Input Validation and Sanitization
Introduction to Input Validation and Sanitization
Input validation and sanitization are critical security practices that protect your web applications from malicious data and attacks. Every piece of data that enters your application from external sources—whether from users, APIs, or databases—should be validated and sanitized before being processed or stored.
Input validation ensures that data conforms to expected formats and rules, while sanitization removes or encodes potentially harmful characters. Together, they form a crucial defense layer against SQL injection, XSS attacks, and other security vulnerabilities.
Server-Side Validation: The First Line of Defense
Server-side validation is mandatory for security because client-side validation can be easily bypassed. Attackers can disable JavaScript, modify HTTP requests, or use automated tools to send malicious data directly to your server.

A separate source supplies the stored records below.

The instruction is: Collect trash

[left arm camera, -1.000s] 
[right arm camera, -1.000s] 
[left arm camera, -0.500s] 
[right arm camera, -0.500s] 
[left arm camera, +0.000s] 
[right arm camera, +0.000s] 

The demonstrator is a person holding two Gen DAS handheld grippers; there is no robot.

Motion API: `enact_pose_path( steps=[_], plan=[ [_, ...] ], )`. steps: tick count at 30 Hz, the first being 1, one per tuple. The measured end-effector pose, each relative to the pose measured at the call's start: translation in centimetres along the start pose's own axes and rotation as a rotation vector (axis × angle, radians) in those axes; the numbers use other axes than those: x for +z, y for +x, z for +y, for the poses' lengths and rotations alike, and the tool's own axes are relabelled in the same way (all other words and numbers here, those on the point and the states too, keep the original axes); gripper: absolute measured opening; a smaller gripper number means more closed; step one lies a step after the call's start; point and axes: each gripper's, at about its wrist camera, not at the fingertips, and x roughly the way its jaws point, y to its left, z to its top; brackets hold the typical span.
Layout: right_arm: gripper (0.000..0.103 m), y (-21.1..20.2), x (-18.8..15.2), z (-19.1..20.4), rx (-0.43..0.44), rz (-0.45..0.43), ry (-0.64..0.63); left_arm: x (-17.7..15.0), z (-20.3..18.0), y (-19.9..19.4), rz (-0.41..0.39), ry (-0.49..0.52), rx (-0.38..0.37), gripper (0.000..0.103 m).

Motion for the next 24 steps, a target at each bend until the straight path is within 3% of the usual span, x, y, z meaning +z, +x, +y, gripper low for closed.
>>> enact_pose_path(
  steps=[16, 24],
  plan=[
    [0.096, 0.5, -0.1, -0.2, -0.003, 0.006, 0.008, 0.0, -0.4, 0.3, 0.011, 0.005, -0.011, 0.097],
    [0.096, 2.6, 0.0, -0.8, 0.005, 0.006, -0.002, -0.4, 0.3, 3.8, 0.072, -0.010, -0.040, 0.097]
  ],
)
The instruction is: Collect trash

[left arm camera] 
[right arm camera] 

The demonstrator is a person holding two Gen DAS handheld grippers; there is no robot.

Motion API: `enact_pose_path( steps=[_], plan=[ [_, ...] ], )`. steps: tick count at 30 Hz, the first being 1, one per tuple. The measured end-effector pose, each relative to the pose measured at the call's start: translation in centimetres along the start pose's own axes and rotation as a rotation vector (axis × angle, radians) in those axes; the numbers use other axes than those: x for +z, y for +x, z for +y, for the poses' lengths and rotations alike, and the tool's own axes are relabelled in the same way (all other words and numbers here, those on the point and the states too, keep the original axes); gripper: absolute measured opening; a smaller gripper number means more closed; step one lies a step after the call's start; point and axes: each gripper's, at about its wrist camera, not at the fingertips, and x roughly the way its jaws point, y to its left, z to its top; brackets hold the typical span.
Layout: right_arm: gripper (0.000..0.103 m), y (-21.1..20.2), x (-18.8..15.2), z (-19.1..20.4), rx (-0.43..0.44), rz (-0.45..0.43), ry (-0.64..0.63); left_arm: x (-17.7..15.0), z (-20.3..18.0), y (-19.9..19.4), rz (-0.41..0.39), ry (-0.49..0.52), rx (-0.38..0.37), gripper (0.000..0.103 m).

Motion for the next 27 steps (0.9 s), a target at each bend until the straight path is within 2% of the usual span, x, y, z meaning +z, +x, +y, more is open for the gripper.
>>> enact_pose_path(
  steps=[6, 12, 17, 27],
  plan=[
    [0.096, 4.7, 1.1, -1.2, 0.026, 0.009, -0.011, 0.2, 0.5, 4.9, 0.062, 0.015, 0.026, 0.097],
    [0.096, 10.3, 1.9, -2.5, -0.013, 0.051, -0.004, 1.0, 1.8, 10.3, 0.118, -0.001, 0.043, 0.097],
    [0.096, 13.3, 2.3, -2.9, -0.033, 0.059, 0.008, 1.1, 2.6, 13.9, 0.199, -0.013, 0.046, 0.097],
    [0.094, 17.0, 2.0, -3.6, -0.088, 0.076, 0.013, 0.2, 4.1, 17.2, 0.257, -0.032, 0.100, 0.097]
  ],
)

// Client-side validation alone is NOT enough
// This must ALWAYS be validated on the server
if ($_SERVER['REQUEST_METHOD'] === 'POST') {
// Validate email
$email = $_POST['email'] ?? '';
if (!filter_var($email, FILTER_VALIDATE_EMAIL)) {
die('Invalid email address');
}
// Validate age
$age = $_POST['age'] ?? '';
if (!is_numeric($age) || $age < 18 || $age > 120) {
die('Invalid age');
}
// Validate username
$username = $_POST['username'] ?? '';
if (!preg_match('/^[a-zA-Z0-9_]{3,20}$/', $username)) {
die('Invalid username format');
}
}
?>
Key principles for server-side validation include checking data types, validating lengths, enforcing format requirements, and ensuring values fall within acceptable ranges. Never rely solely on client-side validation for security.
Whitelisting vs Blacklisting
When validating input, you can use two approaches: whitelisting (allowing only known good values) or blacklisting (blocking known bad values). Whitelisting is generally more secure because it's impossible to anticipate all possible attack vectors.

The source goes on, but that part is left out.